In the previous weeks we established that:

  • Christ founded the Church
  • He gave her authority
  • He provided a visible centre of unity

Now a question naturally arises:

Where does Sacred Scripture fit into this?

Many assume:

  • the Bible stands alone
  • each reader decides its meaning
  • authority comes from interpretation

The Catholic Faith teaches otherwise.


2. What Is Sacred Scripture?

Sacred Scripture is:

The written word of God, inspired by the Holy Ghost, and entrusted to the Church.

Scripture is not:

  • a collection of religious opinions
  • a record of human reflections about God
  • a book like any other

God is the principal author.
Human writers were real instruments.

Penny Catechism

Q. What is the Bible?
A. The Bible is the written word of God.

This answer is precise and demanding.


3. Scripture Did Not Create the Church

This point is essential.

Before a single line of the New Testament was written:

  • the Church already existed
  • the faith was already preached
  • the sacraments were already celebrated

The Church:

  • received Scripture
  • recognised it
  • preserved it

The Bible did not gather the Church.
The Church gathered the Bible.

This historical fact cannot be reversed.


4. How Scripture Came to Be Recognised

Not every ancient religious writing is Scripture.

Someone had to determine:

  • which books were inspired
  • which were not
  • which belonged in the canon

This required:

  • authority
  • discernment
  • continuity

The Church did not give Scripture its authority.
She recognised what God had inspired.

Without the Church:

  • the canon would be uncertain
  • Scripture would be undefined

5. Scripture Requires Interpretation

Scripture is inspired, but:

  • it is written in human language
  • it contains different literary forms
  • it must be read as intended

This means:

  • not every passage is literal
  • not every verse stands alone
  • context matters

Without interpretation:

  • contradictions appear
  • doctrine fragments
  • confusion multiplies

Interpretation is unavoidable.
The only question is who interprets with authority.

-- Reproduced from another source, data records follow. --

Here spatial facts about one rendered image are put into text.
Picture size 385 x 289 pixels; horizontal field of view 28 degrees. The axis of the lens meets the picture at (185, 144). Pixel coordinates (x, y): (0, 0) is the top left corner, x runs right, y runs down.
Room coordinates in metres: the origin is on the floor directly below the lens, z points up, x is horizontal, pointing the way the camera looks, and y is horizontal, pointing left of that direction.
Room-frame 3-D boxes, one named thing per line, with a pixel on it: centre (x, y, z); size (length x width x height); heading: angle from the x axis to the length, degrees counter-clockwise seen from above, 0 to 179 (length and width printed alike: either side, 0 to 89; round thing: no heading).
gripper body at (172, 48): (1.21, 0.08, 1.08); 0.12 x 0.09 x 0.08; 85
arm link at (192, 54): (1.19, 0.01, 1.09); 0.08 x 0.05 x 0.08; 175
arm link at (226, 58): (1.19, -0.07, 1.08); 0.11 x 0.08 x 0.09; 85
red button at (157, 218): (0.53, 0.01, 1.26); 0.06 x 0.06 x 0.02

6. Why Private Interpretation Is Insufficient

A common modern idea is:

“The Bible interprets itself.”

But in practice:

  • readers disagree
  • doctrines divide
  • unity collapses

Private interpretation leads to:

  • conflicting teachings
  • endless division
  • uncertainty

Truth cannot contradict itself.

The Church does not suppress Scripture.
She protects it from distortion.

Penny Catechism

Q. How are we to know the true meaning of Holy Scripture?
A. We are to know the true meaning of Holy Scripture from the teaching of the Church.

This safeguards both truth and unity.


7. Scripture and Authority Belong Together

Scripture without authority becomes:

  • fragmented
  • contested
  • unstable

Authority without Scripture would be:

  • arbitrary
  • groundless

God has joined the two.

The Church:

  • teaches from Scripture
  • judges its interpretation
  • proclaims it faithfully

Scripture is not above the Church.
The Church is not above Scripture.

Each serves the other.


8. Common Objections Addressed

“Doesn’t this limit God’s word?”

It protects it from misuse.

“Why can’t I read Scripture for myself?”

You can and should—but not as the final judge.

“Isn’t this controlling?”

Truth requires guardianship, not control.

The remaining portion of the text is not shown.